Top of Dataset
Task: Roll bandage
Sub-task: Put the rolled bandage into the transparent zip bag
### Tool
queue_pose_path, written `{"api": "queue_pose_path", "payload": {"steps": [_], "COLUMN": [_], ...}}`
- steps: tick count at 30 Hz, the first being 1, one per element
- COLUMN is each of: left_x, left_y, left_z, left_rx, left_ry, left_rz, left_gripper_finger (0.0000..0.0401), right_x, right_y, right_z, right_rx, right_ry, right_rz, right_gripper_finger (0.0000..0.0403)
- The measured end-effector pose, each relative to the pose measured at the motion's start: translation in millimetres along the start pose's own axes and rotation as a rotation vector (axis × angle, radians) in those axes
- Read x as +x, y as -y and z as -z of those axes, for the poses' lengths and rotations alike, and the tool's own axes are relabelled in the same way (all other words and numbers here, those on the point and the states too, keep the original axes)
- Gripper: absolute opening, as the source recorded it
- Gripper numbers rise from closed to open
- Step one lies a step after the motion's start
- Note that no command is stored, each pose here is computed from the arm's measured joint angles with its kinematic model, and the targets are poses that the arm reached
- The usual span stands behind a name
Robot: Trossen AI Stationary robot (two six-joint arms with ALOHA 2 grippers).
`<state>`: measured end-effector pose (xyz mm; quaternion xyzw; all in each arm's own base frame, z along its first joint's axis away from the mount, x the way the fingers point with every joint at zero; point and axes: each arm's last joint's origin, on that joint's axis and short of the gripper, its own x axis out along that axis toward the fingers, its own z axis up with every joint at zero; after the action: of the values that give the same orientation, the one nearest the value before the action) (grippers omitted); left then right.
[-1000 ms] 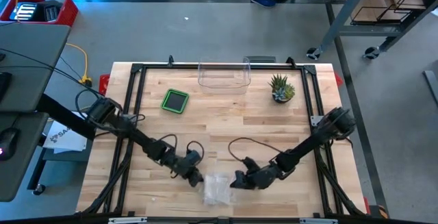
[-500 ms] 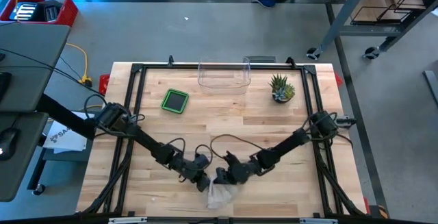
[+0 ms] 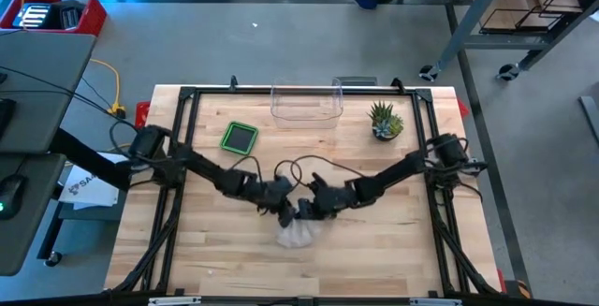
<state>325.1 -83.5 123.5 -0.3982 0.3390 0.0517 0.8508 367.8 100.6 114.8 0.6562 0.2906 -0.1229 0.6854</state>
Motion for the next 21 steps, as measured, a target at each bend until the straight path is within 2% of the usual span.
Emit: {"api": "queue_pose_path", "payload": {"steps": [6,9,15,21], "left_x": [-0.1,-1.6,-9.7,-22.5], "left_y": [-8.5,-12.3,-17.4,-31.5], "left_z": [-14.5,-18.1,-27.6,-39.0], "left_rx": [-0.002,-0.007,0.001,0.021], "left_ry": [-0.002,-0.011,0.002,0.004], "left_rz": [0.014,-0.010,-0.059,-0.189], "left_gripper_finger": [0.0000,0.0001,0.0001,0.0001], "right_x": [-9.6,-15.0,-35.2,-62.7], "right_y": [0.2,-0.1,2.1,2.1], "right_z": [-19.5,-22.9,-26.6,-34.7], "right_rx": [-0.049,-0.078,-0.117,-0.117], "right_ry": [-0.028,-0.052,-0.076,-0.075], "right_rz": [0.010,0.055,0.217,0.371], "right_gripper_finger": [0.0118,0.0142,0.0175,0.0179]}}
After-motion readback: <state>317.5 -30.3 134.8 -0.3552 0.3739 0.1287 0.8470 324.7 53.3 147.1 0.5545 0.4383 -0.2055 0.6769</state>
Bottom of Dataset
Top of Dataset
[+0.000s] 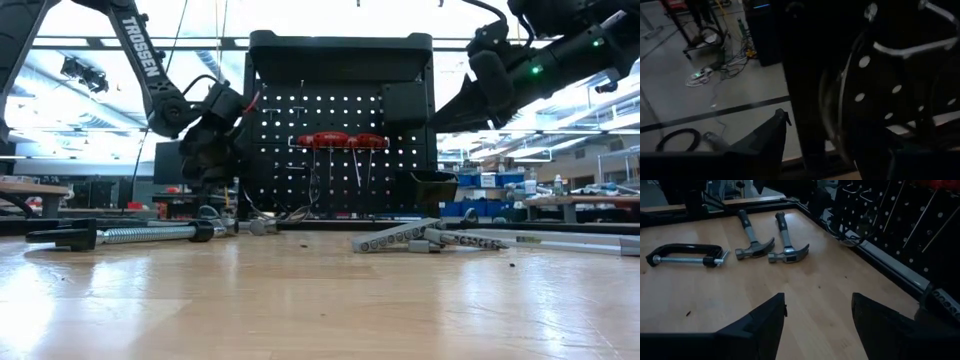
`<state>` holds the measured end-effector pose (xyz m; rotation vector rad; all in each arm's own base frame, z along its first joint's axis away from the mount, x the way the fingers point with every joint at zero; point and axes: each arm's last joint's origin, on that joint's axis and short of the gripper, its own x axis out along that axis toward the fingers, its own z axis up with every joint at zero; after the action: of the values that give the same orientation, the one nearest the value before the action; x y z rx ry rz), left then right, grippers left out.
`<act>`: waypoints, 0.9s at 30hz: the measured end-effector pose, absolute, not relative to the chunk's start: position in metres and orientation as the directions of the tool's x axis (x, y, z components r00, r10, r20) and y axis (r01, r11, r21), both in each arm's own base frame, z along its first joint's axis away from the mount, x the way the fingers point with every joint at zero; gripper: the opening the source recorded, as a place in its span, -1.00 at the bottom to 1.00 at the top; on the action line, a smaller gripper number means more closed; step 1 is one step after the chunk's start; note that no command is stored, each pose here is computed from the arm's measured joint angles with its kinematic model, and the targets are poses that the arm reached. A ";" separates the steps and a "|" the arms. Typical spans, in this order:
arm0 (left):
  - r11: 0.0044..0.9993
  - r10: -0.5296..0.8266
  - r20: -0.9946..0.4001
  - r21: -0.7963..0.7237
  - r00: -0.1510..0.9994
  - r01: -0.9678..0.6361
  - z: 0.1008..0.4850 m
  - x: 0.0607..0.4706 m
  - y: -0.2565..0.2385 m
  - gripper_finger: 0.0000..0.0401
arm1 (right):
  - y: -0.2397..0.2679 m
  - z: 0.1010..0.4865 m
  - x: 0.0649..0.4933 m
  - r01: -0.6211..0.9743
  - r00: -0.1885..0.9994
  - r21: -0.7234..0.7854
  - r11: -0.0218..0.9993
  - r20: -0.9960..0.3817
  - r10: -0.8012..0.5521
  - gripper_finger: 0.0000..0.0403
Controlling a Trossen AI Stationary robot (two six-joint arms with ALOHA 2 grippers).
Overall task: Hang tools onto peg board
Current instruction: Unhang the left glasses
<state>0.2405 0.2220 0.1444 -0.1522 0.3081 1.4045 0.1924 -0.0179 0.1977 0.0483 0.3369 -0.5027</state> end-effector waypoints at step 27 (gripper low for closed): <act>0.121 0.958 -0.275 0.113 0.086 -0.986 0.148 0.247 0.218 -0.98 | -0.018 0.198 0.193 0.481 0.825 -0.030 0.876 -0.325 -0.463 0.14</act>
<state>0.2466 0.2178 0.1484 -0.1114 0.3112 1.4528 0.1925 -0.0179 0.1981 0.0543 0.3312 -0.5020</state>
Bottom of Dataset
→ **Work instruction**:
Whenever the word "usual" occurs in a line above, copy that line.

→ **Response to the task**:
- The usual span stands behind a name
Motion for the next 21 steps, as measured, a target at each bend until the straight path is within 2% of the usual span.

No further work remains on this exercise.